Processed 15768 responses from 219 participants.


## Add missing data & evaluate responses

Evaluat whether responses are correct or not add normalized response time (RT) transformed using natural logarithm.

In [5]:
# Warning: this takes quite a while to compute

# get a list of words and non-words from txt files used for the website
# and map them to their category names (word, non-word)
categories = {}
for cat in ["words", "non-words"]:
    with open(os.path.join("..", "data", "samples-databases", cat + ".txt")) as f:
        for w in f.readlines():
            categories[w.strip()] = cat[:-1] # remove the final "s"

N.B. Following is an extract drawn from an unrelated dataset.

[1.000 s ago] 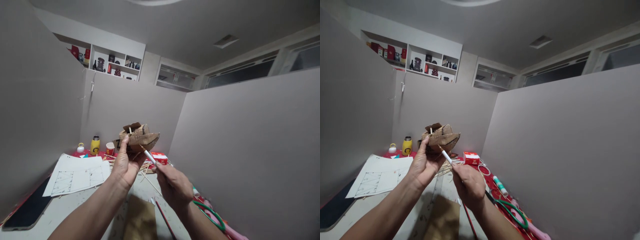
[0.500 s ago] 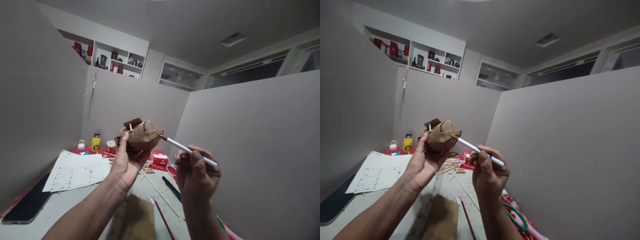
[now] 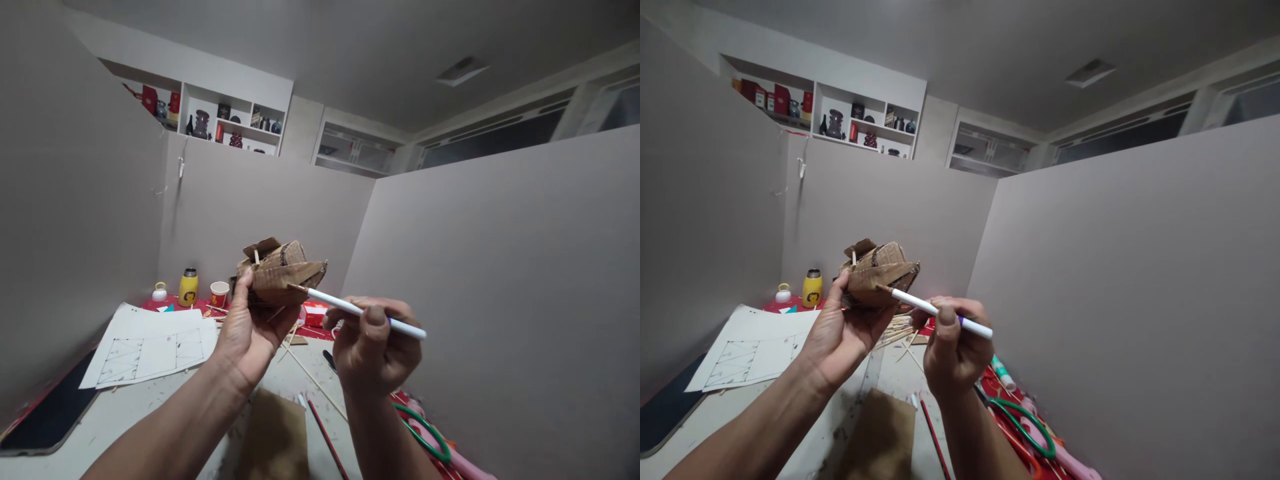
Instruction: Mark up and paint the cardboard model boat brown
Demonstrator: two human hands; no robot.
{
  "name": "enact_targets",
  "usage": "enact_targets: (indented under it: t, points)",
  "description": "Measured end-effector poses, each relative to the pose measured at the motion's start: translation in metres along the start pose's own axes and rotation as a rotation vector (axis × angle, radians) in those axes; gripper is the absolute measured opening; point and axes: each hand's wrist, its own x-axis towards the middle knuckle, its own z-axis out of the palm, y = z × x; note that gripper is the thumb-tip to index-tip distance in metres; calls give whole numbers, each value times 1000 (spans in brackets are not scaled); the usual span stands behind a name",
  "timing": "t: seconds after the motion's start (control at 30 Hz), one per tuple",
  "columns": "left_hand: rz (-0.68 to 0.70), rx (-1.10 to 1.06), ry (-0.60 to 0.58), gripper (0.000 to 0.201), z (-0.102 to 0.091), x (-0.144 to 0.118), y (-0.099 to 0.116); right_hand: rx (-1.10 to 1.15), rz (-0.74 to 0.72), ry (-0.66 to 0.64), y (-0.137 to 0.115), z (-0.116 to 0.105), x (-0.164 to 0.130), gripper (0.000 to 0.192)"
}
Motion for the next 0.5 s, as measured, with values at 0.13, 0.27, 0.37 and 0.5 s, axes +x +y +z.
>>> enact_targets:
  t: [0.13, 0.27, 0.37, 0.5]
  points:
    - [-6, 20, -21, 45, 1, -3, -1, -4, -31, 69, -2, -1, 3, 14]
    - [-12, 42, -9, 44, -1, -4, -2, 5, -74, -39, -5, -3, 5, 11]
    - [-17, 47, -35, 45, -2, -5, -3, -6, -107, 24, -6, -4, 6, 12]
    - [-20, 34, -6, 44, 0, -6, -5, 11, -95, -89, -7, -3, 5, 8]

# add missing data & evaluate responses
for i, rd in d.iterrows():
    # convert string "yes" to boolean
    rd["Fluent"] = (rd["Fluent"] == "yes")
    if isinstance(rd["Category"], float) or rd["Category"] is np.nan:
        # assing correct category if missing
        rd["Category"] = categories[rd["Sample"]]
    # set Correct to 1 when the participant said sure or probably
    # set to zero otherwise
    rd["Correct"] = 0
    if rd["Type"] == "lexical":
        if rd["Response"] == ("Sure " + rd["Category"]) or \
          rd["Response"] == ("Probably " + rd["Category"]):
            rd["Correct"] = 1
    elif rd["Type"] == "recognition":
        if rd["Response"] == ("Sure " + rd["Seen"]) or \
          rd["Response"] == ("Probably " + rd["Seen"]):
            rd["Correct"] = 1
    d.loc[i] = rd
            
# add normalized RT
d["RTnorm"] = normalize_rt(d["RT"])

# Aggregate data for each part and participant

Aggregate data for every (study, test, participant) combination. This results in four rows per participant:
- TaskID 1 for: part/test 1, lexical task
- TaskID 2 for: part/test 1, recognition task
- TaskID 3 for: part/test 2, lexical task
- TaskID 4 for: part/test 2, recognition task

Calculate AUC and mean RT across all of their relevant responses
and get them for: all, words, and non-words, normalized and not.

In [7]:
def get_agg_results(d_):
    """
    Aggregate data for every (study, test, participant) combination.
    """
    
    d = d_.copy()

    # Prefill results
    # aggregate correct-ness and response times (use mean value)
    # keep the rest as is or set NaN value for new columns
    result_columns = ["StudyID", "ParticipantID", "TestID", "TaskID", "Type", "Order", "Ordertype",
                      "Firstfont",
                      "Fluent", "Training", "isDesigner", "Font", "Correct", "RT", "RTnorm",
                      "RT_word", "RT_nonword", "RTnorm_word", "RTnorm_nonword",
                      "AUC", "AUC_word", "AUC_nonword",
                      "JoL", "JoM", "Date"]
    agg_columns = {k:"first" for k in set(d.columns).intersection(result_columns)}
    agg_columns["Correct"] = "mean"
    agg_columns["RT"] = "mean"
    agg_columns["RTnorm"] = "mean"
    results = d.groupby(["StudyID", "ParticipantID", "TestID", "Type"]).agg(agg_columns)
    results = pd.DataFrame(results, columns=result_columns)
    results.set_index(["StudyID", "ParticipantID", "TestID", "Type"], inplace=True)
    # isDesigner is a boolean column to conveniently group designers together
    results["isDesigner"] = (results["Training"] != "Non-designer")
    # convert JoL responses to numerical values
    for k, v in map_JoL.items():
        results["JoL"] = results["JoL"].astype(str).replace(k, v)
    results["JoL"] = results["JoL"].astype(float)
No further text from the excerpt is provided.